SpongeBob: I...fell ill. Mr. Krabs won't let me work again until I'm better. Well, at least we can spend the day recovering together. After all, misery loves company. Right Squidward. [coughs. Squidward appears to have disappeared] Squidward?
[inside Squidward's house]
Squidward: Well, so much for enjoying the great outdoors. But at least I can relax and enjoy [sighs] some afternoon tea.
SpongeBob: That seems like a great idea, Squidward.
Squidward:[drops tea and screams] SpongeBob, what have I told you about coming into my house?
SpongeBob: I figured I can't make you well, Squidward, but I can at least make you comfortable. I brought hot compresses, tissues, the good kind with snail butter, and even a romantic comedy for us to watch.

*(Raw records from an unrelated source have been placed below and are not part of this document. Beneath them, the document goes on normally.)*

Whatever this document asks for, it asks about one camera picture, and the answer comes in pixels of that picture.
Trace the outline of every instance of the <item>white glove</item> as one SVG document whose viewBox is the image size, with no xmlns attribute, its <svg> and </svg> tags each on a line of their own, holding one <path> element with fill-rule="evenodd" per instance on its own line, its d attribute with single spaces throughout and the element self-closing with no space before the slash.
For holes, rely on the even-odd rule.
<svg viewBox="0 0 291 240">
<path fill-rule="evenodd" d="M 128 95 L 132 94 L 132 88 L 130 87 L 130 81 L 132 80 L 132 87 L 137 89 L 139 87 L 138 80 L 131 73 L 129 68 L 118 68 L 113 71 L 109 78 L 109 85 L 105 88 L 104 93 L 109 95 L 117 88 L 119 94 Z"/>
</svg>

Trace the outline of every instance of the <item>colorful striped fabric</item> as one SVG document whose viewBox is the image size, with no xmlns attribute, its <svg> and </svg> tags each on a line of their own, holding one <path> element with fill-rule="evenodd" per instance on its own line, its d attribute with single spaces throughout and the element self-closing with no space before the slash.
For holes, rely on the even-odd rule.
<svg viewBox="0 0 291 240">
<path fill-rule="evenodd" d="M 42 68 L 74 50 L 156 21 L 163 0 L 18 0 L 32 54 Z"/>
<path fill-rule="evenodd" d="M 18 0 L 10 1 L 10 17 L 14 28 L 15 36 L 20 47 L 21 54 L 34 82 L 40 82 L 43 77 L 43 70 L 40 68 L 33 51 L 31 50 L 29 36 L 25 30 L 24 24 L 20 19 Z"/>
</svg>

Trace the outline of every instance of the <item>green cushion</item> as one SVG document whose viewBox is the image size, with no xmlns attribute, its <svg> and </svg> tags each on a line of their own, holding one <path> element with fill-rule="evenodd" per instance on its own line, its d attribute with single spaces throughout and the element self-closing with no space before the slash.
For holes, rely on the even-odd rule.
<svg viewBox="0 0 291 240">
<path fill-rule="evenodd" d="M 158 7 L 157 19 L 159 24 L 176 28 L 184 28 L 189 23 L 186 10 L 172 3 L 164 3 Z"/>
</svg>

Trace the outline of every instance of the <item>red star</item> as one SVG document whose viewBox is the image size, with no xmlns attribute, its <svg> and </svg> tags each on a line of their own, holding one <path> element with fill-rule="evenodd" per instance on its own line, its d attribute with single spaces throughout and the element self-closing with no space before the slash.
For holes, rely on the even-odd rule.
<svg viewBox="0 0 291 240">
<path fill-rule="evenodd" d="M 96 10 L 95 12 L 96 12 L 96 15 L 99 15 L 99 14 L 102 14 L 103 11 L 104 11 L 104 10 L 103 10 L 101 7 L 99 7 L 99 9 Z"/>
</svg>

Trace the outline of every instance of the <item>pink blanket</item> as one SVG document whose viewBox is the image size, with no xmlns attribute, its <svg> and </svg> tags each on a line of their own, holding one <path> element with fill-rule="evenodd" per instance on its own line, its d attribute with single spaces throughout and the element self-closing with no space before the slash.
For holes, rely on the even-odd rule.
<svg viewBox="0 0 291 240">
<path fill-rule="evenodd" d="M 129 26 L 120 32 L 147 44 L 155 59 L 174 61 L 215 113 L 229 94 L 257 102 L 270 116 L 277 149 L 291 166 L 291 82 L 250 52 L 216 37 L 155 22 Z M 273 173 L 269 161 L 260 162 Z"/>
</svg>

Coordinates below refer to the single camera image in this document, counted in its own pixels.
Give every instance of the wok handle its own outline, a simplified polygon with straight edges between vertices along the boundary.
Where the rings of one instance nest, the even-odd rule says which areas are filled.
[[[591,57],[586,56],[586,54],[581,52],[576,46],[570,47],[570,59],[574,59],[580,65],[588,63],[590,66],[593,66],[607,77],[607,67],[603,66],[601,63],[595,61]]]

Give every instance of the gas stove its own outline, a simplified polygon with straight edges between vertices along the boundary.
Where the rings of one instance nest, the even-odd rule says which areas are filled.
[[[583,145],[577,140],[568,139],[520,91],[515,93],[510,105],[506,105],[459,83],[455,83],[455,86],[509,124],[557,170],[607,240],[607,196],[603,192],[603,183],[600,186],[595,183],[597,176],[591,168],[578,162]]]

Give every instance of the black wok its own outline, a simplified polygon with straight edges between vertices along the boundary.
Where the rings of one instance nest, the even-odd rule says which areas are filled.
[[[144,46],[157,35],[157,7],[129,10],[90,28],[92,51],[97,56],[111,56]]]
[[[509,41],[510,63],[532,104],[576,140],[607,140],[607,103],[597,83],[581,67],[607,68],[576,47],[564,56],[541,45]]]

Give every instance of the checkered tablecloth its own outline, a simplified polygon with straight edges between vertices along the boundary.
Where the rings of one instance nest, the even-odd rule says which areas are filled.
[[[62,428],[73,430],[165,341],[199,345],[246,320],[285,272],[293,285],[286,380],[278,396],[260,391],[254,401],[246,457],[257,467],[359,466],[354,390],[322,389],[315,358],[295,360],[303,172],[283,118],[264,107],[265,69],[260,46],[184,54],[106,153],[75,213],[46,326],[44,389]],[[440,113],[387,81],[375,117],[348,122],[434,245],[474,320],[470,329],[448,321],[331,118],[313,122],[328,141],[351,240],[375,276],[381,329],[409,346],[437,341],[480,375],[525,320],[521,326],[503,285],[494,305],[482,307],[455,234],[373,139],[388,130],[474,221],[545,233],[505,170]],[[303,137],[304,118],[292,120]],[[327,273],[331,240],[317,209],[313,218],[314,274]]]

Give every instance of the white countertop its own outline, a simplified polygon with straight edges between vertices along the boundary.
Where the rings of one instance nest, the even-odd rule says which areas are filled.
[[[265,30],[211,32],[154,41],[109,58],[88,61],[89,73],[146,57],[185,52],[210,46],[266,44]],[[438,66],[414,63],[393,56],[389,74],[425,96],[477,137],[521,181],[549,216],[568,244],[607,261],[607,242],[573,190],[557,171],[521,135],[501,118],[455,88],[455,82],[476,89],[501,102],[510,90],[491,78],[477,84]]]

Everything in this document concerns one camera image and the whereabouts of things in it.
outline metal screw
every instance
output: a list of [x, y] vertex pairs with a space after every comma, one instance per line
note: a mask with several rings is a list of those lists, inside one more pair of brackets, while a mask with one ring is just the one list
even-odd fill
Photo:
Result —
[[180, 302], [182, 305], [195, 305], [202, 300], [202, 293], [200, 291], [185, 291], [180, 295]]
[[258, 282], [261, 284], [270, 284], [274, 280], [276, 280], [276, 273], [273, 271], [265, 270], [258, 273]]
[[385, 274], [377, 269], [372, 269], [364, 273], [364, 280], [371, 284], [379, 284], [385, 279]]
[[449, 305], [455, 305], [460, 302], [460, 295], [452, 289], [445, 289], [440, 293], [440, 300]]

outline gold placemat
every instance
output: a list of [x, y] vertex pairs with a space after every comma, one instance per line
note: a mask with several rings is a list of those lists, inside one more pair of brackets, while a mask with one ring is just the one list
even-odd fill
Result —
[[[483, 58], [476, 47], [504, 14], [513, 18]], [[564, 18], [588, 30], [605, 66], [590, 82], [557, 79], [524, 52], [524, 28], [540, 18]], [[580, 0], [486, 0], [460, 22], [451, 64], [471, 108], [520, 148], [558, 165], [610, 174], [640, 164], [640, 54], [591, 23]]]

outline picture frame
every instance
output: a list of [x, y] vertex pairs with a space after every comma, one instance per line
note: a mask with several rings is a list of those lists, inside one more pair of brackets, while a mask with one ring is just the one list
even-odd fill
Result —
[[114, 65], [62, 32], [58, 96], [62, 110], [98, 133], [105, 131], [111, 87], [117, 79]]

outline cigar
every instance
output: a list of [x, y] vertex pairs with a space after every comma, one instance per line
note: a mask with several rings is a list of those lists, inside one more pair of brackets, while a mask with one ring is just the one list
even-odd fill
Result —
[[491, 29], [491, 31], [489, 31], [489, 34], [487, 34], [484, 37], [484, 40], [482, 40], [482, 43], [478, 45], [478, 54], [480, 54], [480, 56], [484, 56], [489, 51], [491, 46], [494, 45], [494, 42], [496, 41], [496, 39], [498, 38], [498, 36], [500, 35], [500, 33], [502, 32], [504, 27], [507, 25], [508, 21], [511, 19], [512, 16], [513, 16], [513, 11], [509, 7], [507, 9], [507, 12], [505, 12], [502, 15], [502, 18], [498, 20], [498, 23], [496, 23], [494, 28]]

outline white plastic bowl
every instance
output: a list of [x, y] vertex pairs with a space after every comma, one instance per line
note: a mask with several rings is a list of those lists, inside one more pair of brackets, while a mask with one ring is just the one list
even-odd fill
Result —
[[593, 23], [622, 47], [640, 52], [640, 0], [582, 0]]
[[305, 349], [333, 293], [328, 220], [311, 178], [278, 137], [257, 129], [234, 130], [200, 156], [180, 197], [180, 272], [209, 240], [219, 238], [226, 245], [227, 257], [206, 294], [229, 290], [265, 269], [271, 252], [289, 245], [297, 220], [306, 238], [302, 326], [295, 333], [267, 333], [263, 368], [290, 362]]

I know they're supposed to funny, but they always make me cry.
[in the Krusty Krab, the customers are in a riot]
Mr. Krabs: 25 Krabby Patties! [leaps into kitchen and sprints out with Krabby Patties. throws food randomly] Order up! Order up!
Henry: Hey, I didn't order a table patty. [Krabby Patty appears to be splattered on table]
Fish 2: Yeah, and a window patty.
Fish 3: Or a face patty! I want a refund!
[fish start riot yelling refund. in Squidward's house]
Television: Female: I love you. Male: I know. [both engage in laughing]
SpongeBob:[seen crying and blows into tissue] Wasn't that great, Squidward?
Squidward: Oh yeah howdy. That's too bad it had to end. Finally.
SpongeBob: Oh, don't worry. We have all 99 sequels to watch next.
Squidward: Oh would you look at that. I'm suddenly feeling much better. I think I'm going back to work now, bye. [rushes out house back to work being followed by SpongeBob]
SpongeBob: Squidward, Squidward wait. Squidward, you're not well enough to return to work. I can't let you.
Squidward: Please just stop. Stop following me.
SpongeBob: Squidward! Squidward! Squidward!
SpongeBob and Squidward:[both gasps] Mr. Krabs?
Mr. Krabs:[appears to be lying on ground with mustard and buns covering him] I told you. I could run this place all by myself. Blindfolded with one claw tied behind me back.
SpongeBob: But Mr. Krabs, what are you doing here lying on the floor?
Mr. Krabs: Well, SpongeBob, funny you should ask. Because in me expert medicial opinion, I think I may be coming down with a nasty case of Squid's Disease.
SpongeBob: Squid's Disease? I know just the cure! [holds up romantic comedy disk]
Mr. Krabs: Romantic Comedy, The Movie? No! [crawls away] Ah! Get that thing away from me!